[Exercise description]
In the entries that follow, find the word "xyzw" and report each line it is on.

*** Opening of Data in this exercise ***

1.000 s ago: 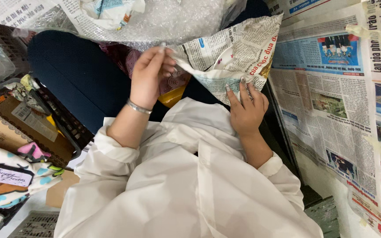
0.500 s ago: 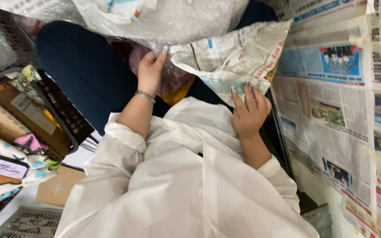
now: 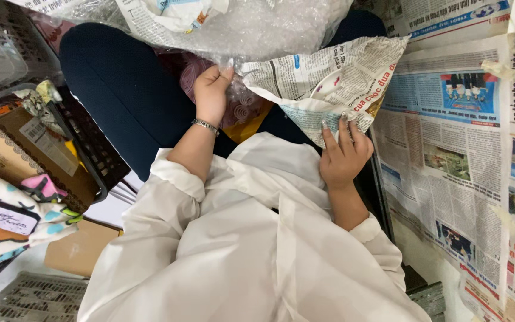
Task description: The person sits on the floor and wraps small ceramic items, such as cups and plates, in newspaper and bubble wrap. They carefully fold the newspaper around each item and place the wrapped objects into a pile.
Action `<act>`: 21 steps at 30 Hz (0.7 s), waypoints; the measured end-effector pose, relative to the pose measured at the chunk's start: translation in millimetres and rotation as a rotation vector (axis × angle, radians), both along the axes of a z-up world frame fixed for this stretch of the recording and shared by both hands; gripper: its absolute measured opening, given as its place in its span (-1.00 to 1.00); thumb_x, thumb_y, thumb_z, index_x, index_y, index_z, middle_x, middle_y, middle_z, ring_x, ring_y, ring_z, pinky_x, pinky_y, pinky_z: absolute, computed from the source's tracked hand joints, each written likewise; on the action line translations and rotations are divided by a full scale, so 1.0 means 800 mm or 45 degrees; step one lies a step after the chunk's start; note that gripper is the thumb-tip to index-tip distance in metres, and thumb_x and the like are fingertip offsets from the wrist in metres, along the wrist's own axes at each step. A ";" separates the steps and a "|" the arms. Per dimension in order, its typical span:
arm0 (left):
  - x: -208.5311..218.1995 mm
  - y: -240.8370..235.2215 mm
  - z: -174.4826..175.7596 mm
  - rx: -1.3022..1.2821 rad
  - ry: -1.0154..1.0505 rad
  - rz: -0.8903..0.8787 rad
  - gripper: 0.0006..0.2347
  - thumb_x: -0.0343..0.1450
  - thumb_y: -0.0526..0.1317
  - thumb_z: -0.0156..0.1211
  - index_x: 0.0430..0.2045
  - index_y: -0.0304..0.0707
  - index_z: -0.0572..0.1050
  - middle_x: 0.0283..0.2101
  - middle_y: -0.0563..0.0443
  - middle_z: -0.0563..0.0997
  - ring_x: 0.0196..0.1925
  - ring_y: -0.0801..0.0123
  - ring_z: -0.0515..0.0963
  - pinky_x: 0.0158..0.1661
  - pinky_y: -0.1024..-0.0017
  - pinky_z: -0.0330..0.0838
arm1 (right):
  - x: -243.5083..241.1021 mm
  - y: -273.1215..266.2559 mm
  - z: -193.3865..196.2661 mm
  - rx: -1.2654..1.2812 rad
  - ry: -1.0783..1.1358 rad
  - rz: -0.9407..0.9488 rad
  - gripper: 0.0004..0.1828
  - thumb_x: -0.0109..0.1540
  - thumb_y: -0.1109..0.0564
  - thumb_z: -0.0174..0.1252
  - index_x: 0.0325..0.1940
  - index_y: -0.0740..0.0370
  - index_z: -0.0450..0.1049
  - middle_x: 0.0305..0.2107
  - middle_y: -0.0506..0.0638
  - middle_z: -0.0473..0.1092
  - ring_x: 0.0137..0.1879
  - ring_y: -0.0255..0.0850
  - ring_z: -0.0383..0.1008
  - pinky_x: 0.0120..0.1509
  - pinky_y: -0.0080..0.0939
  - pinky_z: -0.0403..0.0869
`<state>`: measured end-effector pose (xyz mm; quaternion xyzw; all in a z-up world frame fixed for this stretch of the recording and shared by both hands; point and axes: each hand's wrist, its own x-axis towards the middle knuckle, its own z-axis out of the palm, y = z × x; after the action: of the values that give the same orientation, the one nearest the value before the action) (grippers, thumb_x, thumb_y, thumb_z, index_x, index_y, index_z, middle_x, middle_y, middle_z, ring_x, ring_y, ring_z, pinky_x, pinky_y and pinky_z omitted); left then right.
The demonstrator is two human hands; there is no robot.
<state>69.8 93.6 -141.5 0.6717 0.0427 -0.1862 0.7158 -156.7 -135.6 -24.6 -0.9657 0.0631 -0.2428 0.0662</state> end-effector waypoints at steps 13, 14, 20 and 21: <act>-0.004 -0.008 0.023 -0.087 0.162 -0.212 -0.81 0.48 -0.17 0.26 -0.27 -0.38 0.61 -0.31 0.18 0.64 -0.32 0.66 0.49 -0.28 0.59 0.42 | -0.005 0.002 -0.005 -0.001 0.011 -0.002 -0.59 0.25 0.27 0.10 0.13 0.09 0.65 0.18 0.16 0.48 0.32 0.09 0.38 0.32 0.12 0.23; -0.003 -0.009 0.020 -0.115 0.176 -0.202 -0.82 0.48 -0.19 0.26 -0.27 -0.38 0.62 -0.30 0.17 0.65 -0.31 0.65 0.50 -0.27 0.58 0.43 | -0.004 0.001 -0.006 0.006 0.010 -0.002 -0.59 0.24 0.27 0.10 0.13 0.09 0.64 0.18 0.16 0.48 0.32 0.09 0.38 0.32 0.12 0.23; 0.000 -0.011 0.010 -0.202 0.177 -0.171 -0.85 0.51 -0.24 0.24 -0.28 -0.40 0.62 -0.29 0.12 0.66 -0.28 0.61 0.53 -0.21 0.54 0.45 | -0.003 0.001 -0.005 0.017 0.000 -0.005 -0.59 0.25 0.26 0.10 0.14 0.08 0.65 0.17 0.15 0.49 0.32 0.08 0.39 0.32 0.11 0.23; 0.001 -0.011 0.010 -0.271 0.178 -0.169 -0.85 0.52 -0.24 0.24 -0.27 -0.40 0.62 -0.27 0.11 0.66 -0.26 0.61 0.53 -0.18 0.54 0.45 | -0.003 0.001 -0.006 0.020 -0.010 -0.006 -0.59 0.25 0.27 0.10 0.14 0.08 0.65 0.17 0.14 0.49 0.32 0.07 0.39 0.33 0.11 0.23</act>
<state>70.3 84.7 -133.3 0.5788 0.0278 -0.2830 0.7643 -158.8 -134.7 -29.0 -0.9641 0.0671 -0.2464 0.0734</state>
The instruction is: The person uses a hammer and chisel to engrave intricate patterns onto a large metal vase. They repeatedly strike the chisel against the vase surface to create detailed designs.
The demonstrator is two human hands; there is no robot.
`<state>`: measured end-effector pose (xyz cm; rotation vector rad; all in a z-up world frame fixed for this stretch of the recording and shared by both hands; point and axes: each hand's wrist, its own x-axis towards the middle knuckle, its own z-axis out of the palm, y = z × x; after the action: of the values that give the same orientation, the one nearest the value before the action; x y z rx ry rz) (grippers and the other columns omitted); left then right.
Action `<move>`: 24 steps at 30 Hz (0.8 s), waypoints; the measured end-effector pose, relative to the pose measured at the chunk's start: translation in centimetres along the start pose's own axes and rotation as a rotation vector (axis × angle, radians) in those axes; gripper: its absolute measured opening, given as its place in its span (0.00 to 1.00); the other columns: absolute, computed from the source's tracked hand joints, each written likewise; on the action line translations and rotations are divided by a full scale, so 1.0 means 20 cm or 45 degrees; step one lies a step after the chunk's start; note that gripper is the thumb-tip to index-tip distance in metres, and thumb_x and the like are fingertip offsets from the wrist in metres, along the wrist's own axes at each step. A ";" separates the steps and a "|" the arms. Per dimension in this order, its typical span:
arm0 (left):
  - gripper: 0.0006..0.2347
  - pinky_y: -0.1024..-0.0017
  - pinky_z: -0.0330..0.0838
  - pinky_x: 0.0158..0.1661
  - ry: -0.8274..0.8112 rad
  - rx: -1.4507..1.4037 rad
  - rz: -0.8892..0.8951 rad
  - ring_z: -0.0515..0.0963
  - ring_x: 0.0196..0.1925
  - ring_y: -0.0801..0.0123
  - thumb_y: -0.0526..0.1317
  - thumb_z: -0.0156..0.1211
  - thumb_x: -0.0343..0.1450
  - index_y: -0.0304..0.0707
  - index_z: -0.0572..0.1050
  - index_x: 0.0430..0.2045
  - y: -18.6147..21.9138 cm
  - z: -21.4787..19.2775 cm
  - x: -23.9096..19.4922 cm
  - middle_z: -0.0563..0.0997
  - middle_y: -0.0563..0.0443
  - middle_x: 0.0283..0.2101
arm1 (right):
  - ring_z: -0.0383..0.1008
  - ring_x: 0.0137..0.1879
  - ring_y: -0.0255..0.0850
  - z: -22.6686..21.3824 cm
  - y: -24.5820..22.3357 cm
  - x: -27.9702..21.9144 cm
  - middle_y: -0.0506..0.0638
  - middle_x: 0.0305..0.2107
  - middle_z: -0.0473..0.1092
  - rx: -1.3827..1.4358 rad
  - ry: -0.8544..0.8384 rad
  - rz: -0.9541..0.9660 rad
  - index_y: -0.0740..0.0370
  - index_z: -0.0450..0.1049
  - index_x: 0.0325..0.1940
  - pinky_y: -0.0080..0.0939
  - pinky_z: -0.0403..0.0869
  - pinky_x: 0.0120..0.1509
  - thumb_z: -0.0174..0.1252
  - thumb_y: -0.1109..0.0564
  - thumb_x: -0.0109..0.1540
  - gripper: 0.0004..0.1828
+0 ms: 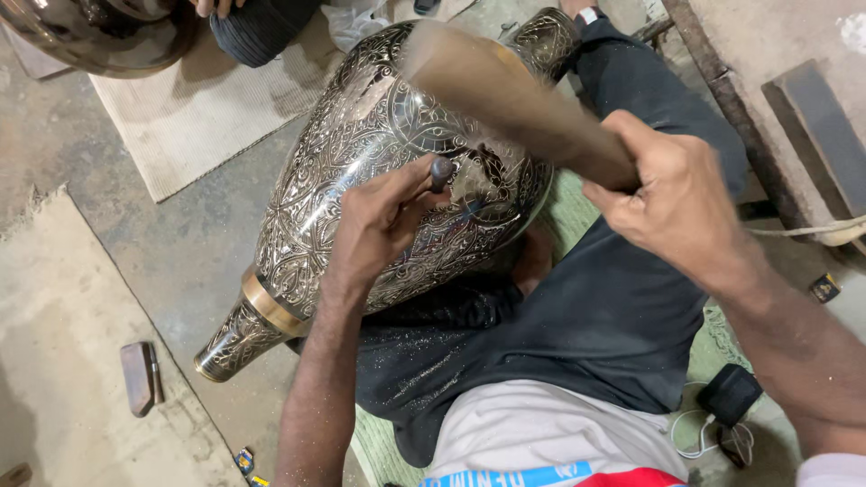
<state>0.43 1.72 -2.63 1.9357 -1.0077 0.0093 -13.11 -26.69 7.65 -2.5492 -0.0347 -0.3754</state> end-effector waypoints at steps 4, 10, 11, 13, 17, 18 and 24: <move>0.18 0.76 0.87 0.32 -0.031 0.033 0.054 0.88 0.40 0.68 0.29 0.64 0.74 0.42 0.74 0.59 0.02 -0.02 0.02 0.86 0.46 0.45 | 0.78 0.32 0.45 0.05 0.03 -0.01 0.52 0.28 0.75 -0.270 0.076 -0.063 0.58 0.75 0.47 0.46 0.71 0.36 0.66 0.60 0.62 0.11; 0.18 0.71 0.86 0.41 -0.086 -0.004 0.076 0.88 0.43 0.66 0.30 0.67 0.72 0.39 0.75 0.57 0.08 -0.08 0.05 0.86 0.48 0.45 | 0.78 0.34 0.48 0.09 0.05 -0.03 0.54 0.28 0.74 -0.257 0.160 -0.033 0.59 0.76 0.48 0.46 0.71 0.38 0.65 0.62 0.62 0.10; 0.18 0.70 0.86 0.42 -0.097 -0.026 0.079 0.88 0.43 0.66 0.30 0.66 0.72 0.38 0.75 0.57 0.09 -0.09 0.06 0.86 0.47 0.44 | 0.78 0.34 0.47 0.09 0.05 -0.04 0.54 0.28 0.74 -0.209 0.130 0.003 0.60 0.75 0.48 0.46 0.72 0.38 0.64 0.62 0.62 0.11; 0.18 0.70 0.86 0.42 -0.101 -0.024 0.080 0.89 0.43 0.66 0.29 0.66 0.72 0.38 0.75 0.57 0.10 -0.10 0.06 0.86 0.47 0.44 | 0.78 0.34 0.46 0.10 0.05 -0.03 0.54 0.28 0.75 -0.137 0.126 0.000 0.61 0.75 0.48 0.45 0.72 0.38 0.64 0.62 0.62 0.10; 0.17 0.70 0.85 0.41 -0.126 0.001 0.133 0.89 0.42 0.65 0.30 0.65 0.72 0.40 0.75 0.56 0.10 -0.11 0.08 0.86 0.49 0.43 | 0.79 0.39 0.50 0.09 0.03 -0.05 0.56 0.32 0.75 -0.130 0.151 0.010 0.61 0.76 0.48 0.45 0.73 0.41 0.65 0.62 0.63 0.10; 0.17 0.70 0.86 0.40 -0.129 -0.001 0.134 0.88 0.42 0.65 0.30 0.65 0.72 0.40 0.75 0.57 0.09 -0.11 0.08 0.86 0.49 0.42 | 0.79 0.40 0.52 0.08 0.02 -0.05 0.57 0.33 0.75 -0.138 0.114 0.033 0.62 0.76 0.48 0.46 0.73 0.41 0.65 0.62 0.61 0.12; 0.16 0.72 0.85 0.34 -0.166 0.028 0.226 0.88 0.39 0.67 0.35 0.64 0.74 0.46 0.75 0.58 0.04 -0.10 0.10 0.87 0.50 0.43 | 0.80 0.39 0.51 0.09 -0.02 -0.07 0.57 0.32 0.75 -0.131 0.135 0.130 0.59 0.77 0.49 0.45 0.73 0.42 0.65 0.63 0.60 0.13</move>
<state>1.92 1.78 -0.08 1.8799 -1.2678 -0.0052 -13.99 -25.39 6.04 -2.6151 0.1578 -0.4832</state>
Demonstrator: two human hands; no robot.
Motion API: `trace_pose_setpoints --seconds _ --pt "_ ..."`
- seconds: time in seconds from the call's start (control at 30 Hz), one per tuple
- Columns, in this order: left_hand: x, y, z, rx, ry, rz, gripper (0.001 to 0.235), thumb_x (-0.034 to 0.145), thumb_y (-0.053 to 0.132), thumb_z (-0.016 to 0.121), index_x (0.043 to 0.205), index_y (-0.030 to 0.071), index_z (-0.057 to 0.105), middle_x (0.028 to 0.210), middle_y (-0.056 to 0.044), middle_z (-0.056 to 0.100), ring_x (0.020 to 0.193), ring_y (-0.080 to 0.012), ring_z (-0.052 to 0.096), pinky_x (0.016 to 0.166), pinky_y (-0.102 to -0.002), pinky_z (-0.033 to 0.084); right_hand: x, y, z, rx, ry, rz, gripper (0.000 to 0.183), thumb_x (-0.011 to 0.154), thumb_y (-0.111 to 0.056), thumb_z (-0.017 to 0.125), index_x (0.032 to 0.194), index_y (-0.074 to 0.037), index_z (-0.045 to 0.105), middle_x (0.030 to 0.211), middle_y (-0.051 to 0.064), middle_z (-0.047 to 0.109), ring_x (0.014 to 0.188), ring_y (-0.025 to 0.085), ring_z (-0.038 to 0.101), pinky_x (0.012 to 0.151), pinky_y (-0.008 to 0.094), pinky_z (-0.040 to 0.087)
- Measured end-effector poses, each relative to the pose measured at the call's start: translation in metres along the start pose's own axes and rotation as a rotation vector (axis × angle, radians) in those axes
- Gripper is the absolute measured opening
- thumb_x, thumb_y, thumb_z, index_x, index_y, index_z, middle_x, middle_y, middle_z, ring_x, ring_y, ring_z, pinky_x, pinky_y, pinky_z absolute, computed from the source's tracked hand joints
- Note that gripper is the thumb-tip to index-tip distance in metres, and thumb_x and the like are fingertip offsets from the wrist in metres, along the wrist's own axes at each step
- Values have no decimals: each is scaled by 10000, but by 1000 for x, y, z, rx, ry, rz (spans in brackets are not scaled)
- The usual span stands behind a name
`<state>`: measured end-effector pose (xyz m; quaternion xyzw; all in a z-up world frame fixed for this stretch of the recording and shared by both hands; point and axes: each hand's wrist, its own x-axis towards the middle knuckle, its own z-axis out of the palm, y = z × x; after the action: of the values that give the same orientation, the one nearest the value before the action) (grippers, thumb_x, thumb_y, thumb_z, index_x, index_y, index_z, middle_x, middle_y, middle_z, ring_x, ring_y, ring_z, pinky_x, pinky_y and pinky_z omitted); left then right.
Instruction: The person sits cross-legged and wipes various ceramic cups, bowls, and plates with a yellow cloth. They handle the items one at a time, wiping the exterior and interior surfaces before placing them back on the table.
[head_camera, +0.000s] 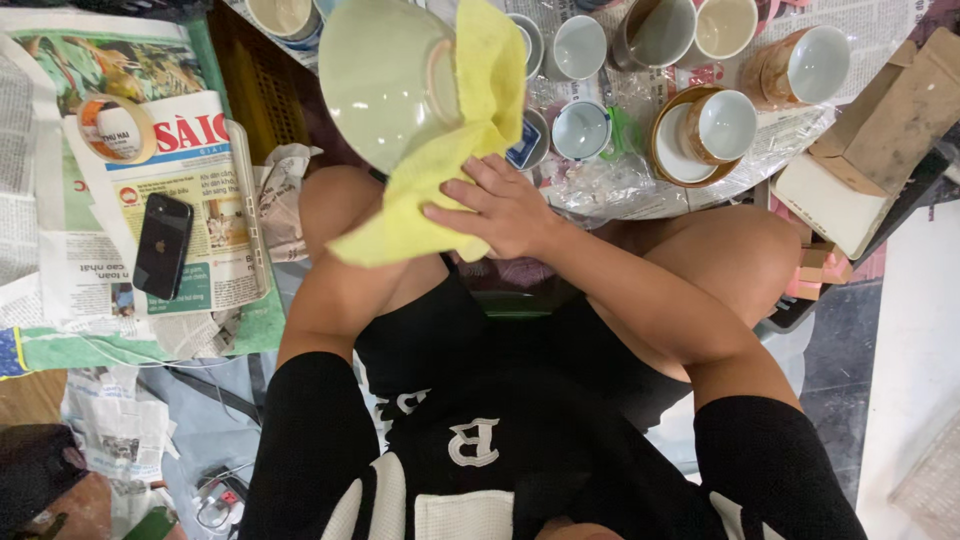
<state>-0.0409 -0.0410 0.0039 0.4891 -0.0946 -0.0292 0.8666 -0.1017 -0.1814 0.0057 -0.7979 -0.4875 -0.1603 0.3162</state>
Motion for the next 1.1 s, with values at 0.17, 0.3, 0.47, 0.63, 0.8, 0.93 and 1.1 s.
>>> trace_pose_setpoints --seconds 0.17,0.3,0.47,0.63,0.8,0.93,1.1 --pt "3 -8 3 52 6 46 234 1109 172 607 1299 40 573 1291 -148 644 1193 -190 645 1039 -364 534 -18 16 5 59 114 122 737 955 -368 732 1472 63 434 1402 289 505 1318 480 492 1156 564 402" --pt "14 -17 11 120 -33 116 231 1111 181 608 1296 47 573 1297 -140 640 1200 -179 643 1040 -352 533 -25 24 0 165 124 319 955 897 -531 640 1527 94 288 1517 330 402 1407 497 427 1210 565 330" --pt "8 -35 21 112 -80 97 227 1113 191 609 1291 55 573 1304 -131 635 1209 -164 639 1041 -337 531 -1 26 -13 616 405 317 1066 853 -719 541 1633 -47 263 1635 186 359 1510 343 383 1273 459 301" --pt "-7 -38 12 755 -201 283 475 994 217 703 1366 -19 525 1331 -176 614 1239 -214 602 1028 -323 501 14 22 -84 499 278 335 1220 797 -877 447 1720 -149 121 1753 111 154 1630 275 189 1328 430 194" --pt "2 -32 26 -26 -88 80 352 1064 279 635 1355 101 549 1250 -94 645 1116 -151 691 924 -305 613 18 10 -80 182 269 158 1164 878 -786 628 1690 -158 80 1748 120 97 1642 376 98 1317 580 160" --pt "4 1 34 -257 49 55 344 1149 269 598 1336 -14 541 1205 -142 622 1077 -232 652 930 -374 595 5 5 -51 -21 216 59 1045 1039 -690 633 1741 -174 55 1780 157 -13 1650 409 -3 1312 619 109" --pt "23 26 24 -464 150 -41 495 1060 360 549 1383 -13 501 1289 -138 615 1201 -238 627 1013 -395 537 -10 8 -42 -140 8 75 970 989 -751 447 1683 -157 123 1746 111 26 1561 419 54 1253 653 136"
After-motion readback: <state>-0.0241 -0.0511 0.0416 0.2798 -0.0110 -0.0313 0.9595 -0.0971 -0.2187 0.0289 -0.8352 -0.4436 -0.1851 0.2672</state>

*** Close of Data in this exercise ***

[Response below]
`<state>`: measured end-effector pose (xyz mm; quaternion xyzw; all in a z-up world frame fixed for this stretch of the recording and shared by both hands; point and axes: each hand's wrist, its own x-axis towards the middle knuckle, its own z-axis out of the palm, y = z × x; after the action: of the values that give the same orientation, the one nearest the value before the action) (grippers, thumb_x, thumb_y, thumb_z, index_x, index_y, index_z, middle_x, middle_y, middle_z, ring_x, ring_y, ring_z, pinky_x, pinky_y and pinky_z omitted); left then right.
`<state>`: measured end-effector pose (xyz m; quaternion xyzw; all in a z-up world frame fixed for this stretch of the recording and shared by both hands; point and axes: each hand's wrist, its own x-axis towards the middle knuckle, its own z-axis out of the palm, y = z × x; after the action: of the values that give the same orientation, the one nearest the value before the action) (grippers, thumb_x, thumb_y, thumb_z, index_x, index_y, index_z, middle_x, middle_y, middle_z, ring_x, ring_y, ring_z, pinky_x, pinky_y and pinky_z omitted); left then right.

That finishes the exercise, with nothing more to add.